The idea was born out of the question as to how to communicate an approach in one page. Specifically, the salient features and capabilities of an approach (also valid for a class of approaches) would be distilled into a single A4 page, along the lines of a cheat sheet or a one page resume. The reason for such compression is not to communicate the in's and out's of a given approach (there are plenty of works out there that do that well enough), instead, the idea was proposed out of the necessity to compress the information on approaches to effectively communicate choice between approaches.
The general framework involved describing each approach in terms of four key perspectives:
- Metaphor: The inspiration that motivated the human in the development of the approach, providing a common context for the strategy.
- Strategy: The information processing properties and emergent behaviours of the approach, describing the principles and expectations for the operations.
- Operations: A technical summation of the bottom-up procedures for achieving the strategy, sufficient for specialisation and implementation.

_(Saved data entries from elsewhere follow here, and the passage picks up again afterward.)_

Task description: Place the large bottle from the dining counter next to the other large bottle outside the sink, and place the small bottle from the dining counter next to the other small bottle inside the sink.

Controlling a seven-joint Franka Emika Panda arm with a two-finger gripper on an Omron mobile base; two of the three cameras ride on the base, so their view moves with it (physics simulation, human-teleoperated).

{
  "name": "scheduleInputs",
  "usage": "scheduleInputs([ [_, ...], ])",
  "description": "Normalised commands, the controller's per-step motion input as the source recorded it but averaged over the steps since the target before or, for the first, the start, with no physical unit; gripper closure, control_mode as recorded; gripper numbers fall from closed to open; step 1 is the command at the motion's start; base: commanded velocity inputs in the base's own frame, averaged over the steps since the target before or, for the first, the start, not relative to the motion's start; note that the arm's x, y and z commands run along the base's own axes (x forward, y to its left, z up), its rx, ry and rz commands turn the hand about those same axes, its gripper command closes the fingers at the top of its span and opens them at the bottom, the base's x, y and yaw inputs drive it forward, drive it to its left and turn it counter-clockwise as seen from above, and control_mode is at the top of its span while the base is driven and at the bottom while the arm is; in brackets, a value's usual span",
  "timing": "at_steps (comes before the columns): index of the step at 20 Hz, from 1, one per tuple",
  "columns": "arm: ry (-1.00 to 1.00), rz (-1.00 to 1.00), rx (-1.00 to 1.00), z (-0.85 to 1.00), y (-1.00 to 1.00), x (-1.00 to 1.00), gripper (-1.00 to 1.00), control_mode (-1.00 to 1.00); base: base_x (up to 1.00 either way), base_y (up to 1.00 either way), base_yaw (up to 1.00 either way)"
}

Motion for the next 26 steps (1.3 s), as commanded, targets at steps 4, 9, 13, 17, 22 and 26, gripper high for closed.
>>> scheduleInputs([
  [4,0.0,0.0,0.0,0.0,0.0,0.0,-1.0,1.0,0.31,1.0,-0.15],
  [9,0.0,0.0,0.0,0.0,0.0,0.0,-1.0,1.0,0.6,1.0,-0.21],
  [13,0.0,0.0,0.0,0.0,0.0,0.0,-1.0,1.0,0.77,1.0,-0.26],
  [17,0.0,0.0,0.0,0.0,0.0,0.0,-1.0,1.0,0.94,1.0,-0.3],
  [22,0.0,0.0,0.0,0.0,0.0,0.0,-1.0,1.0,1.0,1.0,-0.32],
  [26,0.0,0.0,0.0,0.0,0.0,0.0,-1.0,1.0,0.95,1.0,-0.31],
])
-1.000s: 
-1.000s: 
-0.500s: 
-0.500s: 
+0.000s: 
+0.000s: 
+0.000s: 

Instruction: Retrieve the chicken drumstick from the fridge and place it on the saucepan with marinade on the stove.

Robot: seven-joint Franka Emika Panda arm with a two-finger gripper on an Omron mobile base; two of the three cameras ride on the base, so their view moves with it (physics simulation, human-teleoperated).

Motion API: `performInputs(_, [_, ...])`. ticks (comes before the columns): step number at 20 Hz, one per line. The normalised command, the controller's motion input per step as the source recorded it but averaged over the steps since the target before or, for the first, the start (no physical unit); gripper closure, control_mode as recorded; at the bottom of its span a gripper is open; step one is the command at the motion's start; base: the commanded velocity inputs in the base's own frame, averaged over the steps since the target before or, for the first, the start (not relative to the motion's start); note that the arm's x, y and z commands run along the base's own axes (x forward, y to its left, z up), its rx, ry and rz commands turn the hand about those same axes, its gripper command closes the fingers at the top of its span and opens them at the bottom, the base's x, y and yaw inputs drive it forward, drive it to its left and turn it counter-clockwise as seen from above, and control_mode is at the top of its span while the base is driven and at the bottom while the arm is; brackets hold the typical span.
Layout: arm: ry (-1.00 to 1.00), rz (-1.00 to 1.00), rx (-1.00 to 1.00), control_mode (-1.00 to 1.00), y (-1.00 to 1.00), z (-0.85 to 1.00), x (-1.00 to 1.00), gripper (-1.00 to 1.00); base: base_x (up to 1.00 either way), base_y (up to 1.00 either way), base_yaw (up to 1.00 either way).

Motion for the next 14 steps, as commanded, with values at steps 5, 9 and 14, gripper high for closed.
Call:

- Further Reading: Lists primary sources and seminal works supporting and elaborating the compressed descriptions.
The collection and communication of the approaches in this method would provide insights into both important similarities and differences between approaches, potentially promoting improved hybridisation, informed extension, and at the very least a broader perspective than that of the Computational Intelligence or Metaheuristics perspectives (or subsidiaries).
The vision for presenting this work is either a book (Algorithm Atlas) and a web page, potentially hooked into the mapping of NFL, and potentially generally editable toward community-based improvement.


2 comments:
I was thinking that metaphor may not be the appropriate word to describe a perspective on an approach, as although a conceptual metaphor may be formed, it detracts from the approach facilitating "reasoning by metaphor" which is pretty much unscientific. Specifically, this is not reasoning by analogy, but rather a behaviour in CI in which features of an inspiring system are projected onto computational abstractions without support.
A better term is inspiration that can motivate computation, and appropriately be left behind.
An book that inspired the idea of building a Computational Intelligence Algorithm Atlas, was Minsky's Society of Mind. Specifically, a book where each page is a new and interesting essay, allowing the reader to aggregate the information into their own perspective of the theory.